The usefulness of the Binomial model depends on its ability to provide a reasonable representation of the stock price distribution.
Imagine flipping a coin repeatedly. Let the random variable $Y$ denote the outcome of the flip. If the coin lands a head, $Y = 1$. If the coin lands a tail, $Y = -1$. If the probability of a head is $50\%$, we say it is a fair coin. After $n$ flips, with the $i^{th}$ flip denoted $Y_{i}$, the cumulative total, $Z_{n}$, is
$$Z_{n} = \sum\limits_{i=1}^{n} Y_{i}$$The more times we flip, on average, the farther we will move from where we start. If you get a head on the first flip you move to $+1$, and as far as the remaining flips are concerned, this is your new starting point. After the second flip, you will either be at $0$ or $+2$. If you are a zero it is like starting over, however, if you are at $+2$, you are starting at $+2$. Continuing in this way, your average distance form the starting point increases with the number of flips.
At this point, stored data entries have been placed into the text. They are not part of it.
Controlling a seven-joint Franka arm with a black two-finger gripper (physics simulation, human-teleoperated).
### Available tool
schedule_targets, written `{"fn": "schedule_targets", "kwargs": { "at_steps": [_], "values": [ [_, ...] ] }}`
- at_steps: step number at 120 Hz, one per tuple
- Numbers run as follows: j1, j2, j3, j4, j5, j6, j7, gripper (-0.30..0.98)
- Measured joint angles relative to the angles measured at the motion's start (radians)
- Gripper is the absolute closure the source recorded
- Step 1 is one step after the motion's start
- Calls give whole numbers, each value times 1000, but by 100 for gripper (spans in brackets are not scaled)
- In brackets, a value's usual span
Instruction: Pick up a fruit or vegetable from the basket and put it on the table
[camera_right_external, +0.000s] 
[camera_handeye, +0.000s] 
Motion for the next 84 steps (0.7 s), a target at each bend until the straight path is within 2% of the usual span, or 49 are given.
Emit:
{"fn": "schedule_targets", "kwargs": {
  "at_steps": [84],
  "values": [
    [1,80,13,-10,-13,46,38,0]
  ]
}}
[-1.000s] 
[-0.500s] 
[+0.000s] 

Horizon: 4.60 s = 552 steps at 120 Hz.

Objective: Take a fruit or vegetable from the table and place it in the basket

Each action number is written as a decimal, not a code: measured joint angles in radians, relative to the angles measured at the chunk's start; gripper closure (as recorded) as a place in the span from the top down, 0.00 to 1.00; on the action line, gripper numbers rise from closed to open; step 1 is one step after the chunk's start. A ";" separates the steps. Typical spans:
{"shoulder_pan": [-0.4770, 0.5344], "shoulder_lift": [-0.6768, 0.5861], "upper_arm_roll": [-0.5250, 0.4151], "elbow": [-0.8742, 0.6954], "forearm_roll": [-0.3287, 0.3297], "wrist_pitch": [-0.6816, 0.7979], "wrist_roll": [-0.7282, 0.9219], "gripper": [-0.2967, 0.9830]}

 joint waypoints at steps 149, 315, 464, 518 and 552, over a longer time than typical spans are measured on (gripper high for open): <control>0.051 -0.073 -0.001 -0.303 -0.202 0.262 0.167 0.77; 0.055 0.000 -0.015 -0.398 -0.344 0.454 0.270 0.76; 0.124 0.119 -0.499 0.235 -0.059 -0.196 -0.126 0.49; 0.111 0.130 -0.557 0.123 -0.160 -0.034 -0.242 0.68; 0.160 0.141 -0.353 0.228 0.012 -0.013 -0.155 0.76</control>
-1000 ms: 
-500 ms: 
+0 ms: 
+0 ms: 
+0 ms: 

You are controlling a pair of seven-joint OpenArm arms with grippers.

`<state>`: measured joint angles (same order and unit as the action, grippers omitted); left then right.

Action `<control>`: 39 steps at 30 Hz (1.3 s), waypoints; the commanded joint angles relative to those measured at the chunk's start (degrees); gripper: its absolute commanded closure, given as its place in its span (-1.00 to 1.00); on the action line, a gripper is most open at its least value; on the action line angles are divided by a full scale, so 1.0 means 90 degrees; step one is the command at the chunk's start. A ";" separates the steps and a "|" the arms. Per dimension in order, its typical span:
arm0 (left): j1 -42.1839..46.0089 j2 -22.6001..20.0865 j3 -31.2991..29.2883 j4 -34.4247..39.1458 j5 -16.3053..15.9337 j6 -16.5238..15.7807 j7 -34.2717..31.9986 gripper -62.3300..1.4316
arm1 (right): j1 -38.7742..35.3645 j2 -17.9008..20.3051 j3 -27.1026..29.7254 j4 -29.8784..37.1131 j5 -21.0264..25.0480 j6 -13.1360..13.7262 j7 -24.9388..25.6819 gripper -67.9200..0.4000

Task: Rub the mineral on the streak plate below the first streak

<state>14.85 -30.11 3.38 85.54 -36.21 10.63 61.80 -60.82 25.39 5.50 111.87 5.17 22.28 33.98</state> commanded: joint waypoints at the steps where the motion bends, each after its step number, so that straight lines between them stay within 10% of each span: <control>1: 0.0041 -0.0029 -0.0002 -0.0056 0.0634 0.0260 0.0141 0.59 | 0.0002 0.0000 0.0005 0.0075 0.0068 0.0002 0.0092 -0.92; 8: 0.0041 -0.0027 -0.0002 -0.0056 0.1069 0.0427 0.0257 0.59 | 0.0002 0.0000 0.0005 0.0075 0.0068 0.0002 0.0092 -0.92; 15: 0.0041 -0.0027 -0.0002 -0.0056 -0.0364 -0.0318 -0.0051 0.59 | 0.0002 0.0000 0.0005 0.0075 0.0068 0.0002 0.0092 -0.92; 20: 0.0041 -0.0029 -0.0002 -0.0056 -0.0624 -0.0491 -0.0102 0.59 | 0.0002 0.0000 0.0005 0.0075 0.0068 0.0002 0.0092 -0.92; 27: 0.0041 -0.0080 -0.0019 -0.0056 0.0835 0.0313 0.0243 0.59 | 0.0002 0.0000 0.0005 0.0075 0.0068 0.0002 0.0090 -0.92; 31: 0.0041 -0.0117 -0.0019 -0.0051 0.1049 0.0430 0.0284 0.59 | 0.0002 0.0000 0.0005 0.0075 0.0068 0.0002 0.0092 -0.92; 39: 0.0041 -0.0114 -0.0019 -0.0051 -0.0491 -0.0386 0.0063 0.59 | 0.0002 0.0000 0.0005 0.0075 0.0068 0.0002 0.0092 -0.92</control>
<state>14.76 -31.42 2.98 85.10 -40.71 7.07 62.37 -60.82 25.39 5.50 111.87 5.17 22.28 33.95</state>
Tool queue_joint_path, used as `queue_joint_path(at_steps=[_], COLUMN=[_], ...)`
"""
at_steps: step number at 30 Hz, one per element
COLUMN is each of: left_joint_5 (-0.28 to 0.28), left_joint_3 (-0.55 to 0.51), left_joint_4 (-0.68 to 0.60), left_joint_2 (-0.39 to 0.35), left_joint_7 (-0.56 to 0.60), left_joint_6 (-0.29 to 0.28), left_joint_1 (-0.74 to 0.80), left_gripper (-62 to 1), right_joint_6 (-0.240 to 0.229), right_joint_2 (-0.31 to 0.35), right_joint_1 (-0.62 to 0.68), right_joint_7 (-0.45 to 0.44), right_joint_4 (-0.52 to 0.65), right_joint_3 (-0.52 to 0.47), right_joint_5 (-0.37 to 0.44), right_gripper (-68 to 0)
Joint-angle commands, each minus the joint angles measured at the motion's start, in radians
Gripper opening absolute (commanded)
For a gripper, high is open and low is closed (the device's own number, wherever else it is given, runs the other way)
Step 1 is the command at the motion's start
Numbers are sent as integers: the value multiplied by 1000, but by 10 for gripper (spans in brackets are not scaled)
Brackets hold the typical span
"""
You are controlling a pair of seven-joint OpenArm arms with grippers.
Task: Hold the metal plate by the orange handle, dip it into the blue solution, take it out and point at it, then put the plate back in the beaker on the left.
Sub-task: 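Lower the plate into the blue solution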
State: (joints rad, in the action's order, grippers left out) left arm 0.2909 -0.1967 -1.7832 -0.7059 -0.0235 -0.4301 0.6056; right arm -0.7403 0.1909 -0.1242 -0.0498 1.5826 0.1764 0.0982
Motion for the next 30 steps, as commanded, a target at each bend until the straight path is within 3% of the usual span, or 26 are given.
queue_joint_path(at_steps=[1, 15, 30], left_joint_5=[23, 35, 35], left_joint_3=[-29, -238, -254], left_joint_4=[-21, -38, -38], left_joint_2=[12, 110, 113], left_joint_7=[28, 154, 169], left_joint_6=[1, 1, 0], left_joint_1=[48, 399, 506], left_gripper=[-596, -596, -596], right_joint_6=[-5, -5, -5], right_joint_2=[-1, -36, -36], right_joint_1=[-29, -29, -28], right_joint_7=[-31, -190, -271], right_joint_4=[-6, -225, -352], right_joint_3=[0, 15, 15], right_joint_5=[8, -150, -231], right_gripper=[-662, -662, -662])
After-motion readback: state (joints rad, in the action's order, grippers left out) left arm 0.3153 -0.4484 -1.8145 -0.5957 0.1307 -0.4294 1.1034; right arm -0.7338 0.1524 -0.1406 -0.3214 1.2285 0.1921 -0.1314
Another way to represent the process followed by $Z_{n}$ is in terms of the change in $Z_{n}$:
$$Z_{n} - Z_{n-1} = Y_{n}$$We can represent this more explicitly as
$$\mbox{Heads:} \quad Z_{n} - Z_{n-1} = +1$$$$\mbox{Tails:} \quad Z_{n} - Z_{n-1} = -1$$With heads the change is $+1$ and with tails the change is $-1$. This is a simple version of a random walk.
The idea that prices should follow a random walk was introduced by Samuelson (1965). In efficient markets, an asset price should reflect all available information. By definition, new information is a surprise. In response to new information the price is equally likely to move up or down, as with a coin flip. The price after a period of time is the initial price plus the cumulative up and down movements due to informational surprises.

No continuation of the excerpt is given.